Lélia a fait oui de la tête. J’ai pris une grande inspiration et mes mains se sont mises à trembler en décachetant l’enveloppe. Quelque chose a parcouru la pièce, un souffle électrique que nous avons ressenti Lélia et moi. J’ai sorti deux carnets, entièrement noircis de l’écriture manuscrite de Noémie. Les pages étaient remplies, sans laisser une seule ligne d’espace. J’ai ouvert le premier carnet, qui débutait par une date, surlignée.

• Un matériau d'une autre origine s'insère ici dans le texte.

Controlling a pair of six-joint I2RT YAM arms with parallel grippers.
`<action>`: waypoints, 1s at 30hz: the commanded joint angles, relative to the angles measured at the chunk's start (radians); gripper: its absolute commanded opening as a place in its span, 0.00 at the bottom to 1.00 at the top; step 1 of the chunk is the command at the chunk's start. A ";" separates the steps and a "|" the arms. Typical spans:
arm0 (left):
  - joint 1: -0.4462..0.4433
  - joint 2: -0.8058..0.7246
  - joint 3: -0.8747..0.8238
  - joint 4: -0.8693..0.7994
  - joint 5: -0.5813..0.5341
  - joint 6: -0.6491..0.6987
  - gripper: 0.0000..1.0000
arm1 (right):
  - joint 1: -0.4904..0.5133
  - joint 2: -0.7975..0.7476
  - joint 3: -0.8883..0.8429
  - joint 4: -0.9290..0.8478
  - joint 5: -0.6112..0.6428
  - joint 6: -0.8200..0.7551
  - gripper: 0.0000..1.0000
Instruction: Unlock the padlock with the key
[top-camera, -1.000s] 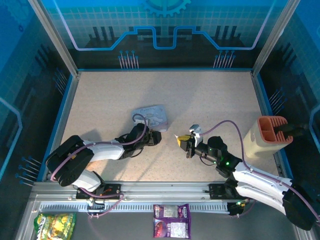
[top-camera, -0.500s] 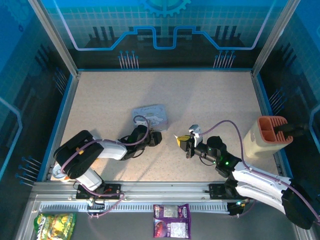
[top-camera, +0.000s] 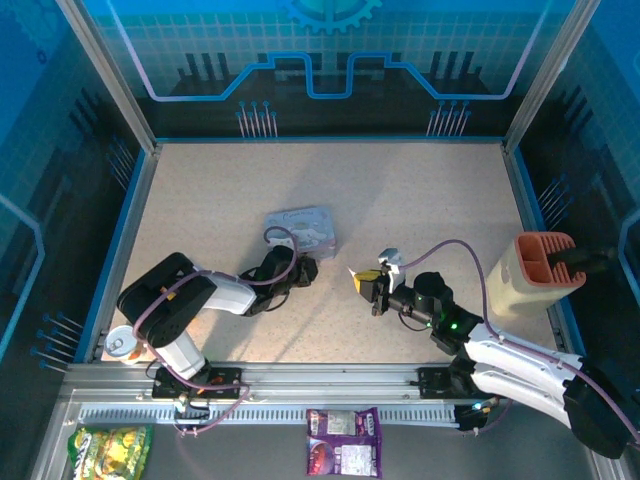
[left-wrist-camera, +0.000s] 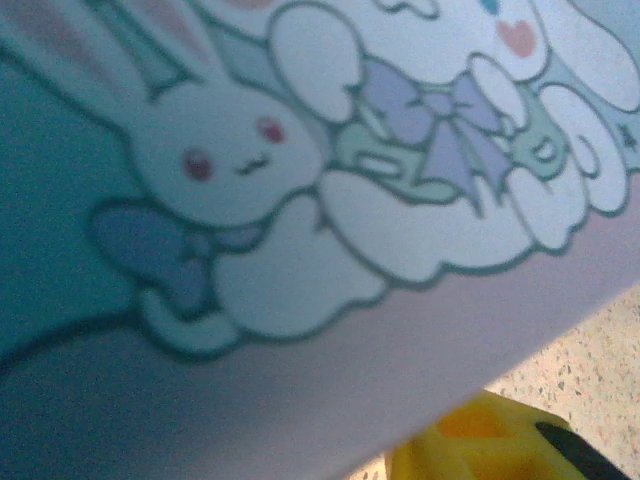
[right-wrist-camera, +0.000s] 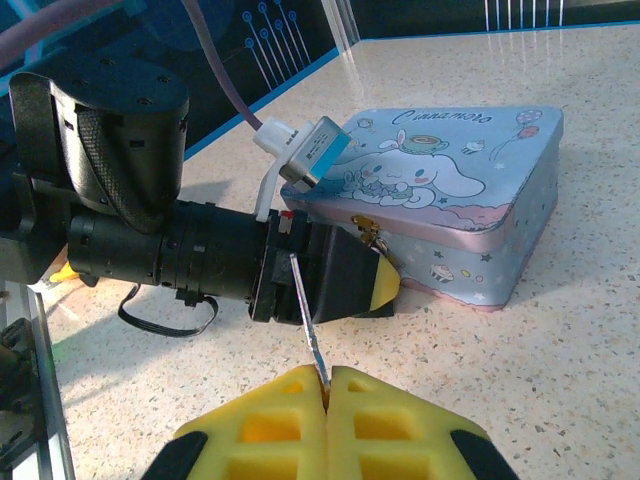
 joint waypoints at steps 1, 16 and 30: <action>0.007 0.045 0.014 0.011 0.058 -0.026 0.27 | 0.002 0.014 0.034 -0.006 0.030 0.042 0.00; 0.013 -0.062 -0.041 0.086 0.132 -0.061 0.17 | -0.037 0.131 0.064 -0.105 -0.012 0.315 0.00; 0.019 -0.157 -0.062 0.198 0.278 -0.026 0.12 | -0.155 0.432 0.139 0.030 -0.379 0.531 0.00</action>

J’ai commencé à lire pour ma mère, à haute voix.

Le 4 septembre 1939

C’est l’anniversaire de maman. Il y a 25 ans, à l’autre, « l’avant-dernière » c’était l’anniversaire de oncle Vitek. Nous habitons les Forges. Nous changeons notre villégiature en séjour constant. Il m’a fallu deux jours pour réaliser ce que c’est que la guerre. À quoi la reconnaître lorsqu’on regarde dehors le ciel pur. Arbres. Verdure. Fleurs. Pourtant elles tombent déjà fauchées sinistrement les belles vies humaines. Mais le moral est bon. On doit pouvoir tenir et l’on tiendra. Pour nous, le changement même a son pittoresque. Mot cynique mais vrai pourtant. Notre vie physique n’est pas changée, nos gestes restent les mêmes. Mais tout est différent autour de nous. Notre vie elle-même est désaxée. Il faut du temps pour s’y faire. Pour se modifier. Le tout c’est de sortir de cette métamorphose fort et courageux. Aujourd’hui Londres a été bombardée pendant deux heures. Un navire passager a été coulé. Les temps barbares de la civilisation. Éclairs sinistres et illumination du ciel dans la direction de Paris. Nous sortons pour les voir avec la même idée. On s’accoutume à ce fait que l’on est en temps de guerre. Cauchemar des nuits. Lorsque je me réveille la première chose que je me rappelle c’est qu’on est en train de se battre. Que les hommes meurent dans les champs, que des femmes et des enfants tombent dans les rues bombardées des villes.

Le 5

Nous attendons 5 h Lemain. Pas de nouvelles de quoi que ce soit. Il paraît que, on dit que. Pas de lettre de la comtesse. Hitler est fou. N’a-t-il pas proposé à Sir Nevile Henderson un partage « équitable » de l’Europe entre l’Allemagne et l’Angleterre ? Et encore on voyait à ses paroles qu’il se sacrifiait. Les Anglais bombardent l’Allemagne (?) Ils lancent des tracts. Les Musiciens do ré mi fa sol trombone de Myriam. On lit Pierre Legrand. Peut-être que nous pourrons bientôt aller en Russie et connaître enfin tous nos parents. On facilite vraiment la tâche de ceux qui suivront. 150 anniversaires de la révolution, la guerre libératrice des peuples a lieu. Pourvu qu’elle ne dure pas trop. Il y a une chose dont je suis en train de me rendre compte c’est que tant que le combat n’est pas fini on n’a pas le droit de penser aux conséquences de la guerre sur sa vie et celle des autres (Myriam et le pessimisme).

Le 6

Temps splendide. Tricot. Lettre. Armoire peut-être. 5 h Lemain.

Le 9

Ce n’est quelquefois pas la peine d’écrire. Aujourd’hui mauvaise journée. Ce matin discussion polonaise. Chacun se rend compte de l’inutilité de certains arguments, mais on les met en avant pour se convaincre soi-même. Les Dan sont à Paris, ils vont arriver dans le courant de la semaine prochaine. Et dire que pendant que nous discutons froidement de l’utilité d’un bac de philo, de notre vie aux Forges, il y a des gens qui meurent. Sont-ils tous vivants les nôtres, de Lodz ? Cauchemar affreux. Oui, très mauvaise journée.

À l’évocation des gens de Lodz, Lélia m’a priée d’arrêter. C’était beaucoup pour elle. Je la sentais émue et perturbée.